La grand code Des délits et des peines, présenté par Merlin à la Convention expirante, et promulgué le 3 brumaire an IV[1], avait-il abrogé ce décret ? Oui, d’après un jugement du tribunal criminel du Bas-Rhin du 1er nivôse an VIII ; mais le tribunal de cassation cassa cette décision le 9 vendémiaire an IX. Cet arrêt, bien motivé, ne laisse subsister aucun doute. Une théorie de la révision, très imparfaite, il est vrai, subsista donc dans notre législation jusqu’à la promulgation du Code d’instruction criminelle, en 1808.

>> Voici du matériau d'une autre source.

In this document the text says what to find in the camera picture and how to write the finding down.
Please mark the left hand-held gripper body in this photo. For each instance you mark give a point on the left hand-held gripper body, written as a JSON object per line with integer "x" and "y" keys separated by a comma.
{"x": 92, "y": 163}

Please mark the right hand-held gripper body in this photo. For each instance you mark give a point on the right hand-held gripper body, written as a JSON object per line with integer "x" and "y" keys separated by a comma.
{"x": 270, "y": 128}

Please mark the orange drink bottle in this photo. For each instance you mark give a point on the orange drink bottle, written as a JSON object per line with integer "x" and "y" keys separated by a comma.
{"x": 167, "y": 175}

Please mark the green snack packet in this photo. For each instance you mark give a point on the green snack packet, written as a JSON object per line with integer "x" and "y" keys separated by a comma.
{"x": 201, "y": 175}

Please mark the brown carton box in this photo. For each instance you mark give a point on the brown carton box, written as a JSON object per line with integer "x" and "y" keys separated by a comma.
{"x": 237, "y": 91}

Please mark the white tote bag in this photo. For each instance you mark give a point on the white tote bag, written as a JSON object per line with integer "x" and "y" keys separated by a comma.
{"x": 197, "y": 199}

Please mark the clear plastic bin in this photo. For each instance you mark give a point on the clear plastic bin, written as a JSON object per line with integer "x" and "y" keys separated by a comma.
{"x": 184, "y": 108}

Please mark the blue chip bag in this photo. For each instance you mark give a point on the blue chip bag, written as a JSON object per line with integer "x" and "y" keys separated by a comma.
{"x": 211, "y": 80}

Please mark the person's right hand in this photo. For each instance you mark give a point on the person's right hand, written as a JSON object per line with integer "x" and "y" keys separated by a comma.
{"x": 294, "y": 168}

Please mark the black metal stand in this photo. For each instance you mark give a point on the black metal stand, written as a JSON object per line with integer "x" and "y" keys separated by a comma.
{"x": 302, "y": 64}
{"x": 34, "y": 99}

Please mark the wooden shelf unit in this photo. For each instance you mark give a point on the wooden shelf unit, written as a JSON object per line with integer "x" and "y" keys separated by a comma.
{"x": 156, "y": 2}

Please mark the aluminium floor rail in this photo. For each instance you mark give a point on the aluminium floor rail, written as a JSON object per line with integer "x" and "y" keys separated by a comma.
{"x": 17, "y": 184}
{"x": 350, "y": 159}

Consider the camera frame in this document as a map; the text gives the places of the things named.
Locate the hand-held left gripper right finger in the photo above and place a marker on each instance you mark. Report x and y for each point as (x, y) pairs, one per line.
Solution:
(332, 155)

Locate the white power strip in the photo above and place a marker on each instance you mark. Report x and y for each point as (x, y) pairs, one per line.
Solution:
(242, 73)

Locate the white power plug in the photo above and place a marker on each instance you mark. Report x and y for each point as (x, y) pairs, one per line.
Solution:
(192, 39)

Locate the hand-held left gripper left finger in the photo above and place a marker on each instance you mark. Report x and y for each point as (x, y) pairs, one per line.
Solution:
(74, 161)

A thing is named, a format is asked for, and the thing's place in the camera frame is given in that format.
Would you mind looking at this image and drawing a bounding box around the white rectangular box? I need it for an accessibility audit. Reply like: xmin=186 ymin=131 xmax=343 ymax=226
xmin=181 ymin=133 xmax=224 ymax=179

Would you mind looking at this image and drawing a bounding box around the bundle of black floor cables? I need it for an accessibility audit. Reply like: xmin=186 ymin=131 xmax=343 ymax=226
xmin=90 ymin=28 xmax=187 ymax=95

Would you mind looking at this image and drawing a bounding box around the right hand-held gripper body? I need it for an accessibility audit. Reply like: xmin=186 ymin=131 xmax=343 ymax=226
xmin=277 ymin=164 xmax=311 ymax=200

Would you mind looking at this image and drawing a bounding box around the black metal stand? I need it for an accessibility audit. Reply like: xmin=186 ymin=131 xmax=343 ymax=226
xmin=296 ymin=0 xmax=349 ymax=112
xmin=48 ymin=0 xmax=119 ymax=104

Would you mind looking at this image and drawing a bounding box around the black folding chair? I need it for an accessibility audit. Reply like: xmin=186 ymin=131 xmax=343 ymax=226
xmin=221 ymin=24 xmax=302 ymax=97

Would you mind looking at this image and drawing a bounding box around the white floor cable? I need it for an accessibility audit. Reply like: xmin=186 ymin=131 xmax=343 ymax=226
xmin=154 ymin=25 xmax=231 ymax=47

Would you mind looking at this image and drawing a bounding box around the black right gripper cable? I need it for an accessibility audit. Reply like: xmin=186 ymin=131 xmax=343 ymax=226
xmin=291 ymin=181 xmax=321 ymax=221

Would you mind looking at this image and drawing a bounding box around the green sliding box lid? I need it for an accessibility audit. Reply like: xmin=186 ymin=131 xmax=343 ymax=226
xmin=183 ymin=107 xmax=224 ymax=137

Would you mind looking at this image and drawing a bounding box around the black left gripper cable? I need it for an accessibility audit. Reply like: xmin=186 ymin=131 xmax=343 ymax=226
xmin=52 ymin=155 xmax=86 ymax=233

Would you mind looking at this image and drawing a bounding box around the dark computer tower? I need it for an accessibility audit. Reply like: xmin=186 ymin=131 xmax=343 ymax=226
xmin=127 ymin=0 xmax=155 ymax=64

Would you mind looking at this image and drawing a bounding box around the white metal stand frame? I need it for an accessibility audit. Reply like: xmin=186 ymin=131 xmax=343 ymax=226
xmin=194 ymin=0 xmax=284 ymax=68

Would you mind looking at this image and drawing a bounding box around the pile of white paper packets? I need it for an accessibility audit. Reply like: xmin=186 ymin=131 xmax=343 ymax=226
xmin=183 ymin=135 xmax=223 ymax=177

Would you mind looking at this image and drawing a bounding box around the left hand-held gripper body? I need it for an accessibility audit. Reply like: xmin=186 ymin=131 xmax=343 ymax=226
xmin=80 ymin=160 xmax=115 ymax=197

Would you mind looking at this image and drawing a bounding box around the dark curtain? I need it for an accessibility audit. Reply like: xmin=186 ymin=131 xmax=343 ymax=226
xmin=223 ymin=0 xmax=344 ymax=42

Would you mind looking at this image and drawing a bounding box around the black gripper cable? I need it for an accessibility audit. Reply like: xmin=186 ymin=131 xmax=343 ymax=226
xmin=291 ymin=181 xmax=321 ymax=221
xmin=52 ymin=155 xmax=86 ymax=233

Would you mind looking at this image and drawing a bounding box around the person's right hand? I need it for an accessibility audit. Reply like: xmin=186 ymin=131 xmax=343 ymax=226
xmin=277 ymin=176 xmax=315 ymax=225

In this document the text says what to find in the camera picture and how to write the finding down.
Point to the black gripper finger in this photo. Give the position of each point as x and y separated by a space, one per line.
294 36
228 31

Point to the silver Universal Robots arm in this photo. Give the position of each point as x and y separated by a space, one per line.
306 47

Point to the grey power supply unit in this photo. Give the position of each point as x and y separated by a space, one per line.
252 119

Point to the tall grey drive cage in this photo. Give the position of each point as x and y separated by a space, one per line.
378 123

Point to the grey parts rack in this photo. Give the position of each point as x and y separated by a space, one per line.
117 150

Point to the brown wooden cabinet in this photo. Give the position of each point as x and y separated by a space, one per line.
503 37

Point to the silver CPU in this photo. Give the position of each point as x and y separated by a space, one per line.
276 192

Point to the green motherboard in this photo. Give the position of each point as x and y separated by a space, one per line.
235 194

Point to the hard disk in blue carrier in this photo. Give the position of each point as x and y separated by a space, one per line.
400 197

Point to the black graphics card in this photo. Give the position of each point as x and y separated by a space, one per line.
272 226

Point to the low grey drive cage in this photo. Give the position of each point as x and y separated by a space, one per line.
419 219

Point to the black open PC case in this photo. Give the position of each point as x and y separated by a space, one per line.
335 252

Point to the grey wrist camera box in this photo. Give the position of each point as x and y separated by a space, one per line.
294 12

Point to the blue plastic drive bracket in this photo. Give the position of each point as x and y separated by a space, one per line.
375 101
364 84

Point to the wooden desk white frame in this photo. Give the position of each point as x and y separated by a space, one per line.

Le conseiller d’Etat Berlier, homme habile et qui pratiquait avec dextérité l’art des transactions, expose dans les termes suivans la pensée du législateur impérial : « Longtemps on a cru que toute révision, quelque plausible qu’en fût le motif, était incompatible avec l’institution du jury. Cette crainte eût été et serait encore légitime s’il s’agissait de généraliser la révision et de l’appliquer hors un petit nombre de cas où il y a soit erreur évidente, soit du moins une juste présomption d’erreur. Qu’y a-t-il donc à examiner en ce moment ? Si la révision, ainsi restreinte, est juste et praticable... Car tout excès serait nuisible et, sans les limites tracées avec sagesse et précision, ce ne serait plus la justice appliquée à quelques espèces, mais l’arbitraire planant sur toutes et tendant, sous de frivoles prétextes, à tout remettre en question. L’écueil a été aperçu et évité. » L’ancien régime avait

  1. Sur les 646 articles que comptait ce code, 599 traitaient de la procédure criminelle.